The former Liberal Democrat MP raised the couple’s case during a House of Lords debate on the Human Fertility and Embryology Bill in December.

“They were never told that they were twins,” he told the Lords.

“They met later in life and felt an inevitable attraction, and the judge had to deal with the consequences of the marriage that they entered into and all the issues of their separation.”

He told the BBC News website that their story raises the wider issue of the importance of strengthening the rights of children to know the identities of their biological parents.

“If you start trying to conceal someone’s identity, sooner or later the truth will out,” he said.

“And if you don’t know you are biologically related to someone, you may become attracted to them and tragedies like this may occur.”

Pam Hodgkins, chief executive officer of the charity Adults Affected by Adoption (NORCAP) said there had been previous cases of separated siblings being attracted to each other.

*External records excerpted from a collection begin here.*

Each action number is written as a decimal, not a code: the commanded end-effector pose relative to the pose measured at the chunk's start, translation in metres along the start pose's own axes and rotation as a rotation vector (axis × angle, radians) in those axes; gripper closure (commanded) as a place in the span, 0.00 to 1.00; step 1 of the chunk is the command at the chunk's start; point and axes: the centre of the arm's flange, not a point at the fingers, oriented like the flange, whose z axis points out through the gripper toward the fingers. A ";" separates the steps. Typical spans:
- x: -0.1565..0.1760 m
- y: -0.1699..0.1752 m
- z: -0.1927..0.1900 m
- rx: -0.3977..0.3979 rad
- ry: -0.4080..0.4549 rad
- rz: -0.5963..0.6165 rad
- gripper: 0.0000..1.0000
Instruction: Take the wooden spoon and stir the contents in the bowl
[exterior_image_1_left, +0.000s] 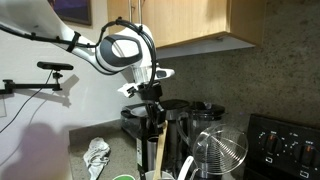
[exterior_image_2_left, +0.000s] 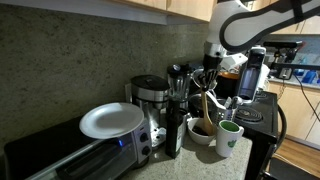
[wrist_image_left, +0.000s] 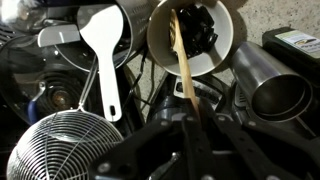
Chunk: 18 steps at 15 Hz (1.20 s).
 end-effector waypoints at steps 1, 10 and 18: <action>0.007 -0.006 0.000 -0.060 0.052 0.005 0.95; 0.003 -0.013 0.007 0.028 0.088 0.038 0.95; 0.005 -0.007 0.002 0.114 -0.015 -0.036 0.94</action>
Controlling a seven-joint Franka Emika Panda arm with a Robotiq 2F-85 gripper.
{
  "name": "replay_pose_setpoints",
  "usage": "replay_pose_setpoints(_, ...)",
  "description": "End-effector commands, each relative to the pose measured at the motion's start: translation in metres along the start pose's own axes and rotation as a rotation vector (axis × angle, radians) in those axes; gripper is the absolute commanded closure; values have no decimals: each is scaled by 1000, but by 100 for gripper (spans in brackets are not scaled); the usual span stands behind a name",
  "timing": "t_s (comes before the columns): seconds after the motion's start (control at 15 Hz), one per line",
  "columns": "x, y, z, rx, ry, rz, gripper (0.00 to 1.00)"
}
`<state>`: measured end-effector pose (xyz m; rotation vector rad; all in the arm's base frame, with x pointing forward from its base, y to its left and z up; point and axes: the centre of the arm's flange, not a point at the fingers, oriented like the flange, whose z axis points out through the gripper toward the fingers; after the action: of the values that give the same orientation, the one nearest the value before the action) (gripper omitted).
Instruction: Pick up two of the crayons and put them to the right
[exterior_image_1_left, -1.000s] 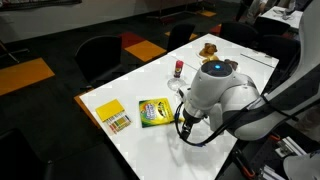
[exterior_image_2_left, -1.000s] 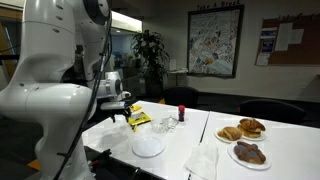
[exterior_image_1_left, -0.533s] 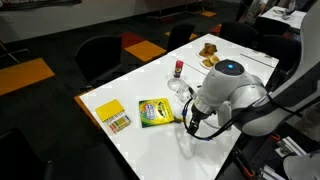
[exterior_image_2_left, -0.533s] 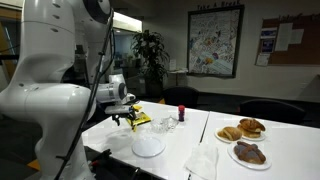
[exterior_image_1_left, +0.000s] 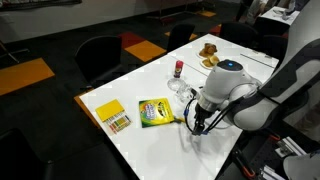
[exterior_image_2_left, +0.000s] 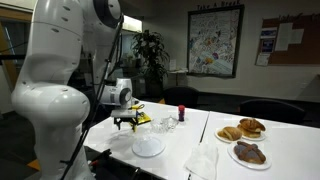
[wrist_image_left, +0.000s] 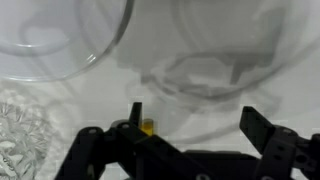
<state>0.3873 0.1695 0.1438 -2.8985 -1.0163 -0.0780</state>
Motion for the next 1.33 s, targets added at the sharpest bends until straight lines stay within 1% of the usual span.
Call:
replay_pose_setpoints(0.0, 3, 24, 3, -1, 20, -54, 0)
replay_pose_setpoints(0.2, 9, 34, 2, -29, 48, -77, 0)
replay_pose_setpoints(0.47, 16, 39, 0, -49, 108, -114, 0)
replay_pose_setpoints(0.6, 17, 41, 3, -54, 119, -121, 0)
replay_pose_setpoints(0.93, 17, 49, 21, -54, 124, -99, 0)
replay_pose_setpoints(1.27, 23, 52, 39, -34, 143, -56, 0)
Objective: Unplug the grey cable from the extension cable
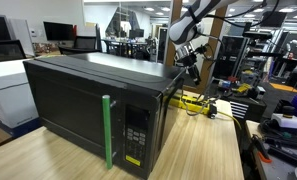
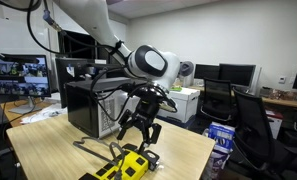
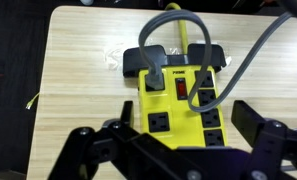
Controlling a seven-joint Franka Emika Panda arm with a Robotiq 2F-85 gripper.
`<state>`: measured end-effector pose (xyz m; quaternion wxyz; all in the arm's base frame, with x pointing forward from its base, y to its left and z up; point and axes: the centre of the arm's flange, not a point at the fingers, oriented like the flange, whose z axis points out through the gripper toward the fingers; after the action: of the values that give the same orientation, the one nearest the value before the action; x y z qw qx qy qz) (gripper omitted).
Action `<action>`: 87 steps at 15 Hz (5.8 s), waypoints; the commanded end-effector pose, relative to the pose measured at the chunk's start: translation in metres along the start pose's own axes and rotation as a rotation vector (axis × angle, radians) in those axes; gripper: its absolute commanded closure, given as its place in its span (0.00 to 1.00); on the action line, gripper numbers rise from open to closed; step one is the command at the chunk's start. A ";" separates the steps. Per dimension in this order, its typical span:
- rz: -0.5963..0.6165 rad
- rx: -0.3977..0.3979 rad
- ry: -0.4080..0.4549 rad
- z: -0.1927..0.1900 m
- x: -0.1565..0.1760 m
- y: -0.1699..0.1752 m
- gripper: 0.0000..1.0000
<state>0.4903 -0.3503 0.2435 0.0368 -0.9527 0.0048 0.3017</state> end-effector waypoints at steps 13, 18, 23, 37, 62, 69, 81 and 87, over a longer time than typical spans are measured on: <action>0.064 -0.033 -0.171 0.047 -0.003 0.017 0.00; 0.108 -0.021 -0.191 0.067 0.003 0.006 0.00; 0.171 -0.017 -0.208 0.086 0.004 0.027 0.00; 0.097 -0.012 -0.138 0.073 0.013 0.021 0.00; 0.063 -0.056 -0.207 0.081 0.020 0.010 0.00; 0.035 -0.077 -0.233 0.087 0.026 0.005 0.00; 0.036 -0.084 -0.275 0.092 0.016 0.018 0.47; -0.009 -0.079 -0.247 0.091 0.019 0.011 0.88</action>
<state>0.4580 -0.3560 0.1545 -0.0076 -0.9074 0.0107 0.4202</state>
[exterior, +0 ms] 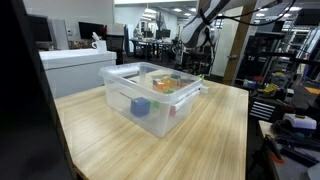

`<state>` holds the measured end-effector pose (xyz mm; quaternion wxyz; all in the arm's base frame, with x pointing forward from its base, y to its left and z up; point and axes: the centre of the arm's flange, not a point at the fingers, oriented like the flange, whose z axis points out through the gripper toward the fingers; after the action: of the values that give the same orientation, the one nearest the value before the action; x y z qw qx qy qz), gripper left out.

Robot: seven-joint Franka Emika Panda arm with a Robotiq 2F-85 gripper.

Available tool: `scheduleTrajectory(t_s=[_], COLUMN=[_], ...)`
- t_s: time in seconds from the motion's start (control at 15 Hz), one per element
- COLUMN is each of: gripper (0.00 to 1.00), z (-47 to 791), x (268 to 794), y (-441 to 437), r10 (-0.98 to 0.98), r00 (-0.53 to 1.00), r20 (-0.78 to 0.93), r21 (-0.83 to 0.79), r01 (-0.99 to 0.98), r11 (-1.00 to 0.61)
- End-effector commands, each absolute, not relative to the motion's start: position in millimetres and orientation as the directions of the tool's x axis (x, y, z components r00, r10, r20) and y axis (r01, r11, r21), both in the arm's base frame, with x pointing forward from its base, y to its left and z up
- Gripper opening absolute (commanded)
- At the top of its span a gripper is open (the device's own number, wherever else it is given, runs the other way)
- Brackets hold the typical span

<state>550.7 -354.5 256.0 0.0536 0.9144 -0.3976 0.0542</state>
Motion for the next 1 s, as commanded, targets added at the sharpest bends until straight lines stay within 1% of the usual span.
scheduleTrajectory(t_s=[0.0,0.67,0.73,0.8,0.93], gripper=[1.00,1.00,0.75,0.74,0.60], z=[261,246,246,245,244], x=[565,563,563,563,563], y=[-353,-353,-352,-352,-352], r10=[-0.731,-0.731,-0.731,-0.729,-0.727], r00=[0.665,0.669,0.669,0.672,0.674], r20=[0.153,0.135,0.134,0.132,0.130], r21=[0.027,0.042,0.042,0.044,0.045], r01=[-0.742,-0.741,-0.741,-0.738,-0.737], r11=[-0.670,-0.670,-0.671,-0.673,-0.674])
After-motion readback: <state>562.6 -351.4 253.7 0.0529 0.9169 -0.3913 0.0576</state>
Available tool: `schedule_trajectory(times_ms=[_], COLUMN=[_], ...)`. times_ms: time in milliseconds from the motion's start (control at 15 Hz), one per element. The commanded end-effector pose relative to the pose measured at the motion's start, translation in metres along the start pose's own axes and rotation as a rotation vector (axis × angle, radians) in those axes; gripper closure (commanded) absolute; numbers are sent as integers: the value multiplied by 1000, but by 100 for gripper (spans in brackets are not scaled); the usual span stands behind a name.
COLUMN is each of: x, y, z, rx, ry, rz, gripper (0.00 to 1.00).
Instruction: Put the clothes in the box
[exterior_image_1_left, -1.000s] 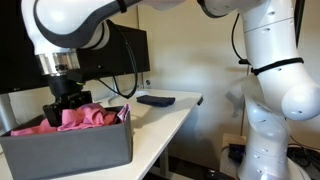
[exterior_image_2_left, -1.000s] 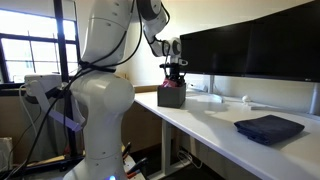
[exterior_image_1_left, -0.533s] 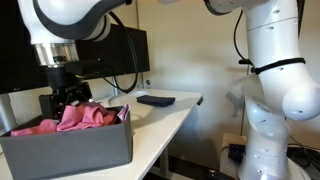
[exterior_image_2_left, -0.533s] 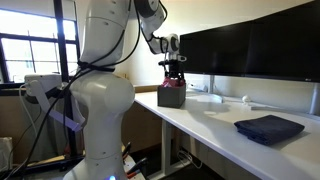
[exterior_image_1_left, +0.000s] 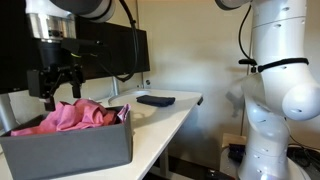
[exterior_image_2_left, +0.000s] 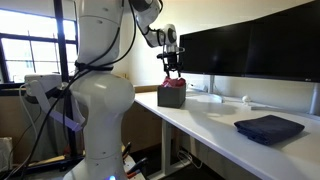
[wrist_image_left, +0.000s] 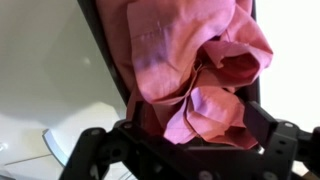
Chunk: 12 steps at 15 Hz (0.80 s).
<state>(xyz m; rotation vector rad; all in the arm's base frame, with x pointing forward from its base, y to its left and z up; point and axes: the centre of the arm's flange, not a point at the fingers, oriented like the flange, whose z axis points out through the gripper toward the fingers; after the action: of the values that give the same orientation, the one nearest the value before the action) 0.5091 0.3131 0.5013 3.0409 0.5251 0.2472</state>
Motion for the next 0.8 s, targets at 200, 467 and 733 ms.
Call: schedule_trajectory(times_ms=[200, 467, 733], x=[-19, -35, -68], y=[38, 93, 151], z=[-41, -63, -81], rx=[-53, -82, -108], ry=[111, 144, 155], rz=[91, 191, 294], gripper=[0, 0, 0])
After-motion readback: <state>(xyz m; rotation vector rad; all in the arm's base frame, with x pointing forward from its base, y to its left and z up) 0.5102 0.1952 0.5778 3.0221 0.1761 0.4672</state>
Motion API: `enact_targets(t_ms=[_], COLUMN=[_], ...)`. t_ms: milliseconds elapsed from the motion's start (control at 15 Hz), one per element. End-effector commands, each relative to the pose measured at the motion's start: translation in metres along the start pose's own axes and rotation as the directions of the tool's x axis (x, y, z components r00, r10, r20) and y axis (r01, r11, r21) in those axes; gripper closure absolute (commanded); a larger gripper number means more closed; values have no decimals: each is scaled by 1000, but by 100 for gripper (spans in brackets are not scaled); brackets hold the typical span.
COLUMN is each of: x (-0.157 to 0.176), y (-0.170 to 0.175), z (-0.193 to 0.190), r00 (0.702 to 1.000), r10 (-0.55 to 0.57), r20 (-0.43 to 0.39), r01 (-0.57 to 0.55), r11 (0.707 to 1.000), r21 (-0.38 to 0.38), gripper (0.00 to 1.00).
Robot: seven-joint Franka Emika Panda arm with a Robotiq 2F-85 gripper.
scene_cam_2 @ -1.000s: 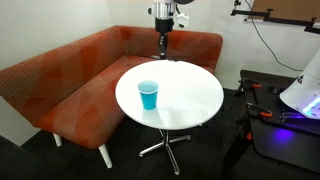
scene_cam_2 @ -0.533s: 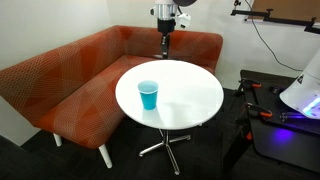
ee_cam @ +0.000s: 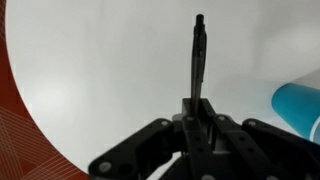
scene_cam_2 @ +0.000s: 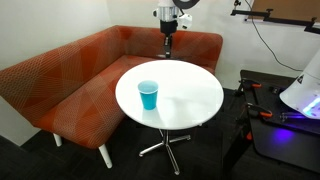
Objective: Put the pen in the cup
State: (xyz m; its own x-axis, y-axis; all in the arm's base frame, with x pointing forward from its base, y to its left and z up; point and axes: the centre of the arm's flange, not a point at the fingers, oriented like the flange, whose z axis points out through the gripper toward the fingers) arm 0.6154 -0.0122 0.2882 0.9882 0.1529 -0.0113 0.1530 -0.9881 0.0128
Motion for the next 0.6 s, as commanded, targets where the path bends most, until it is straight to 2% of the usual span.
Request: enact_targets(t_ms=[0, 333, 400, 467, 533], x=[3, 2, -1, -1, -1], y=[3, 1, -2, -2, -2], z=[16, 43, 39, 43, 45], r00=[1000, 1000, 999, 999, 999], r10=[-11, 1, 5, 5, 4], r20=[12, 20, 39, 45, 48], r01=[11, -2, -6, -5, -5], r11=[1000, 999, 1000, 1000, 1000], r21=[22, 33, 16, 16, 17], gripper=[97, 97, 97, 90, 90])
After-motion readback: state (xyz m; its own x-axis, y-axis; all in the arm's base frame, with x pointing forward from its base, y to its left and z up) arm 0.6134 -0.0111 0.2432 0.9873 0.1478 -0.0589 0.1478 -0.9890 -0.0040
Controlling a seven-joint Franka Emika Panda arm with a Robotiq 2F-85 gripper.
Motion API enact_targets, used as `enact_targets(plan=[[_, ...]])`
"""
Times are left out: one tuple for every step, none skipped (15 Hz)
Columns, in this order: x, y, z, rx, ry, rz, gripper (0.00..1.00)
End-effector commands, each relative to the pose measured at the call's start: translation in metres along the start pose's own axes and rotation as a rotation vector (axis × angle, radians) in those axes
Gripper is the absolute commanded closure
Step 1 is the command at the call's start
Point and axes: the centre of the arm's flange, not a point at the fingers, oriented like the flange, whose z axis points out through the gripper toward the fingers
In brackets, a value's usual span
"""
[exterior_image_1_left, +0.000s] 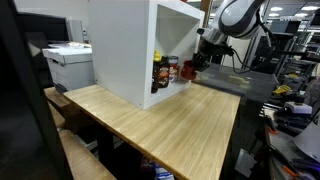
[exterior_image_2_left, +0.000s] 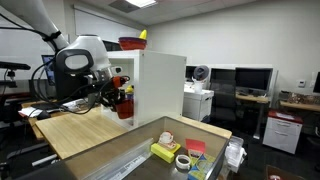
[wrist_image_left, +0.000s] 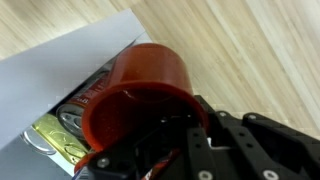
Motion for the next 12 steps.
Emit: enact_targets(plan=[[0.011,0.005,0.008,0.004,0.002,-0.004,0.98],[0.013,0.006,0.011,0.011,0.009,-0.008,0.98],[0.014,0.006,0.013,0.014,0.010,-0.010,0.98],[0.015,0.006,0.015,0.018,0.014,-0.015,0.98],[0.016,0.006,0.016,0.018,0.014,-0.018,0.98],[0.017,0.006,0.018,0.021,0.017,-0.023,0.98],[0.017,0.007,0.019,0.022,0.019,-0.026,0.98],[0.018,0.008,0.020,0.023,0.021,-0.028,0.98],[0.018,0.008,0.021,0.025,0.024,-0.030,0.98],[0.018,0.009,0.022,0.026,0.028,-0.030,0.98],[0.019,0.009,0.022,0.027,0.029,-0.029,0.98],[0.019,0.010,0.023,0.029,0.034,-0.027,0.98]])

“We have a resistance, a very strong incest taboo where we are aware that someone is a biological relative,” she said.

“But when we are unaware of that relationship, we are naturally drawn to people who are quite similar to ourselves.

‘Incredibly rare’

“And of course there is unlikely to be anyone more similar to any individual than their sibling.”

Mo O’Reilly, director of child placement for the British Association for Adoption and Fostering, said the situation was traumatic for the people involved, but incredibly rare.

“Thirty or 40 years ago it would have been more likely that twins be separated and, brought up without knowledge of each other,” she said.

Today, however, adopted children grow up with a greater knowledge of their birth families – and organisations try to place brothers and sisters together.

If that were not possible, the siblings would still have some form of contact with each other.

“This sad case illustrates why, over the last 20-30 years, the shift to openness in adoption was so important,” Ms O’Reilly added.

Read the original article here: http://news.bbc.co.uk/2/hi/uk_news/7182817.stm


January 1, 2008

Adoptee finds the missing piece of her puzzle – her twin sister

Filed under: Adoptee Articles,Adoptees,Korean Adoption — Tags: , , — Catherine @ 11:16 pm

From the Minneapolis-St. Paul Star Tribune:

For five minutes, Emily Saunders was alone.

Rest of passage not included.